Your output should be the lines of the data that follow, reproduced exactly from the first through the line bearing "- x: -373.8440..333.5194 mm".

Collection entries:
==============================

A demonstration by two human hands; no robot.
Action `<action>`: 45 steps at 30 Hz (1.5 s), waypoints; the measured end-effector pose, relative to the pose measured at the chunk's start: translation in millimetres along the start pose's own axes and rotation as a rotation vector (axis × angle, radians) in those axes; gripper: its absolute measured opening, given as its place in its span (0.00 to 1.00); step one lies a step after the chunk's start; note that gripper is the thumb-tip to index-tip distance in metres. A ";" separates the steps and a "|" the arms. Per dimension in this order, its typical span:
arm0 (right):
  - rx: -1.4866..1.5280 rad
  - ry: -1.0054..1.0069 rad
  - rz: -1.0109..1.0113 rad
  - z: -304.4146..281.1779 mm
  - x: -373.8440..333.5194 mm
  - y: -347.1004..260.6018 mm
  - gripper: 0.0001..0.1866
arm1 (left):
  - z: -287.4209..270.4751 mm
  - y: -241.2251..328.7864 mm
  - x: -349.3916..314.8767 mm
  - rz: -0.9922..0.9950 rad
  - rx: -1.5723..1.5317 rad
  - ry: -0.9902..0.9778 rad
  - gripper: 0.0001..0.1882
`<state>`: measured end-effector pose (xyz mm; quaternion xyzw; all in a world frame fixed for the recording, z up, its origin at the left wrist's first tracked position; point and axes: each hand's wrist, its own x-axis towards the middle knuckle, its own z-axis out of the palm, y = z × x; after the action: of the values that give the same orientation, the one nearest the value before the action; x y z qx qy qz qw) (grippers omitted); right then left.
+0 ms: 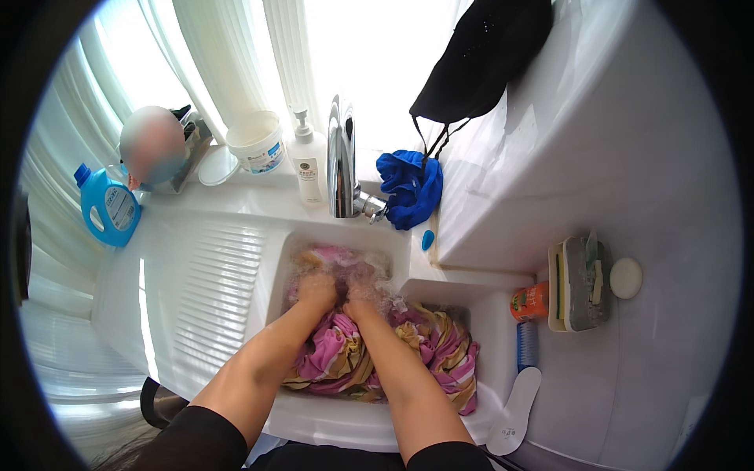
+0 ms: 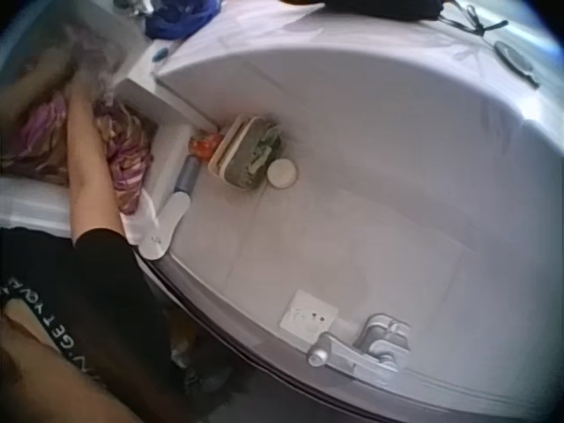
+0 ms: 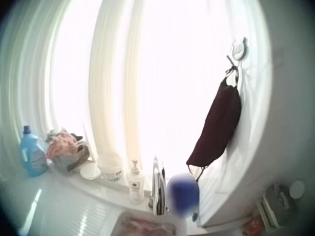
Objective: The person washes a piece of fabric in a sink by hand, scrubbing it in soapy water, turning it over, and swirling it in the water.
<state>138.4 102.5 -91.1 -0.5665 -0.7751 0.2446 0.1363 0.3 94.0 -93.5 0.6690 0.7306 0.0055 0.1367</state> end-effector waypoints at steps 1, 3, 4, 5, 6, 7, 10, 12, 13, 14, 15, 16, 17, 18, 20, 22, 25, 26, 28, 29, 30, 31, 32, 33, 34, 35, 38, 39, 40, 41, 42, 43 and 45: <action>0.074 -0.010 0.004 -13.4 -8.8 -1.3 0.23 | -13.4 -2.2 -11.2 -0.017 -0.084 0.052 0.13; 0.459 0.103 -0.076 -32.0 -35.0 5.2 0.21 | -43.6 -6.4 -41.9 0.004 -0.227 0.268 0.13; 0.641 0.149 -0.116 -50.3 -50.7 3.2 0.21 | -53.2 -8.0 -59.0 0.053 -0.289 0.412 0.12; 0.671 0.228 -0.124 -71.9 -66.8 0.5 0.18 | -62.4 -8.7 -75.1 0.102 -0.349 0.556 0.11; 0.717 0.192 -0.079 -104.7 -79.8 -9.6 0.19 | -75.2 -7.7 -86.4 0.135 -0.385 0.591 0.11; 0.765 0.157 -0.030 -130.6 -90.7 -14.4 0.20 | -89.3 -2.4 -97.4 0.145 -0.466 0.617 0.11; 0.589 0.129 -0.065 -175.7 -107.6 -11.3 0.22 | -141.3 15.5 -117.0 0.182 -0.680 0.747 0.10; 0.524 0.123 -0.165 -173.8 -104.8 -1.4 0.25 | -197.3 34.0 -132.8 0.235 -0.750 0.848 0.09; 0.494 0.115 -0.203 -169.3 -104.7 3.5 0.26 | -225.0 43.3 -142.4 0.258 -0.784 0.884 0.09; 0.516 0.106 -0.157 -165.2 -108.4 3.5 0.28 | -245.2 51.6 -150.9 0.299 -0.847 0.927 0.09; 0.537 0.099 -0.112 -162.0 -106.3 -1.0 0.30 | -262.1 57.7 -155.0 0.341 -0.909 0.972 0.09; 0.564 0.090 -0.080 -156.7 -100.9 -10.0 0.33 | -275.5 57.7 -158.2 0.346 -1.034 0.967 0.09; 0.631 0.114 -0.086 -152.7 -95.1 -18.0 0.36 | -283.2 57.2 -157.1 0.351 -1.162 0.958 0.09; 0.699 0.135 -0.095 -147.7 -87.7 -27.6 0.39 | -282.6 54.3 -152.8 0.341 -1.140 0.991 0.09; 1.099 0.069 -0.053 -122.5 -63.5 -30.7 0.48 | -249.6 40.7 -143.8 0.187 -1.124 0.842 0.10; 0.651 0.044 -0.097 -107.2 -56.7 -46.1 0.49 | -197.1 10.3 -128.9 0.145 -0.892 0.733 0.14; 0.063 -0.090 -0.056 -74.2 -48.3 -49.1 0.48 | -108.3 -6.4 -106.2 0.084 -0.499 0.491 0.26; -0.007 -0.154 0.006 -61.6 -45.0 -44.9 0.48 | -87.9 -0.6 -100.3 0.046 -0.394 0.458 0.28; -0.089 -0.188 0.036 -46.5 -45.6 -37.3 0.44 | -47.9 2.8 -85.0 -0.039 -0.237 0.286 0.32; -0.127 -0.140 -0.006 -34.0 -42.2 -31.1 0.42 | -28.6 2.6 -77.8 -0.033 -0.183 0.341 0.31; -0.166 -0.095 -0.039 -21.8 -39.6 -24.0 0.41 | -20.7 5.1 -70.3 -0.031 -0.164 0.324 0.31; -0.204 -0.050 -0.074 -11.0 -34.5 -17.0 0.39 | -14.3 6.2 -63.1 -0.029 -0.145 0.308 0.30; -0.163 -0.042 -0.088 -1.7 -29.5 -9.4 0.36 | -9.8 5.2 -54.4 -0.046 -0.133 0.225 0.29; -0.071 -0.226 0.009 -0.1 -25.5 -9.6 0.36 | -12.6 3.2 -48.7 -0.071 -0.116 0.134 0.28; 0.017 -0.393 0.105 -7.1 -15.1 -11.6 0.36 | -14.6 3.3 -40.6 -0.087 -0.102 0.056 0.27; 0.106 -0.560 0.203 -8.9 -4.7 -10.4 0.36 | -10.6 4.4 -35.4 -0.121 -0.129 0.041 0.28; -0.155 -0.540 -0.075 0.4 24.4 -4.0 0.35 | 1.2 3.1 -13.7 -0.290 -0.398 0.043 0.28; -0.184 -0.535 -0.126 4.6 33.7 -2.5 0.34 | 17.0 -3.5 -2.2 -0.398 -0.623 0.067 0.28; -0.130 -0.533 -0.099 8.0 41.8 2.0 0.33 | 36.0 -9.2 10.0 -0.496 -0.852 0.096 0.28; -0.079 -0.529 -0.080 12.8 50.1 6.5 0.31 | 75.5 -22.7 24.9 -0.386 -0.585 0.073 0.27; -0.029 -0.527 -0.069 20.1 59.0 11.0 0.30 | 126.6 -42.8 41.4 -0.285 -0.318 0.056 0.27; 0.024 -0.527 -0.049 31.0 65.2 22.0 0.29 | 152.7 -52.4 46.6 -0.180 -0.049 0.028 0.27; 0.090 -0.490 0.017 43.6 72.5 45.8 0.29 | 114.5 -45.5 58.6 -0.158 -0.117 -0.051 0.24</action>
<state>131.0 172.1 -157.1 -0.4902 -0.7685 0.4100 -0.0326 -24.3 126.6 -223.7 0.5999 0.7759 0.0205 0.1941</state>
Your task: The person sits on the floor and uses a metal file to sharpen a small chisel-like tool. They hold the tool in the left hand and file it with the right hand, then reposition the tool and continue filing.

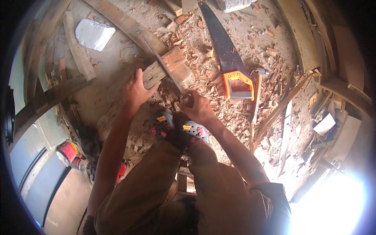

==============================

Answer space:
A demonstration by two human hands; no robot.
Action `<action>`: 45 steps at 30 Hz (1.5 s), waypoints; the measured end-effector pose, relative to the pose measured at the chunk's start: translation in millimetres along the start pose's own axes and rotation as a rotation vector (axis × angle, radians) in those axes; gripper: its absolute measured opening, given as its place in its span (0.00 to 1.00); step one lies a step after the chunk's start; note that gripper is the thumb-tip to index-tip distance in metres. A ";" separates the steps and a "|" the arms. Per dimension in this order, its typical span:
arm0 (right):
  - rx: -1.4866..1.5280 rad
  - ry: -1.0054..1.0069 rad
  - rz: -1.0109..1.0113 rad
  - z: -304.4146..281.1779 mm
  - x: -373.8440..333.5194 mm

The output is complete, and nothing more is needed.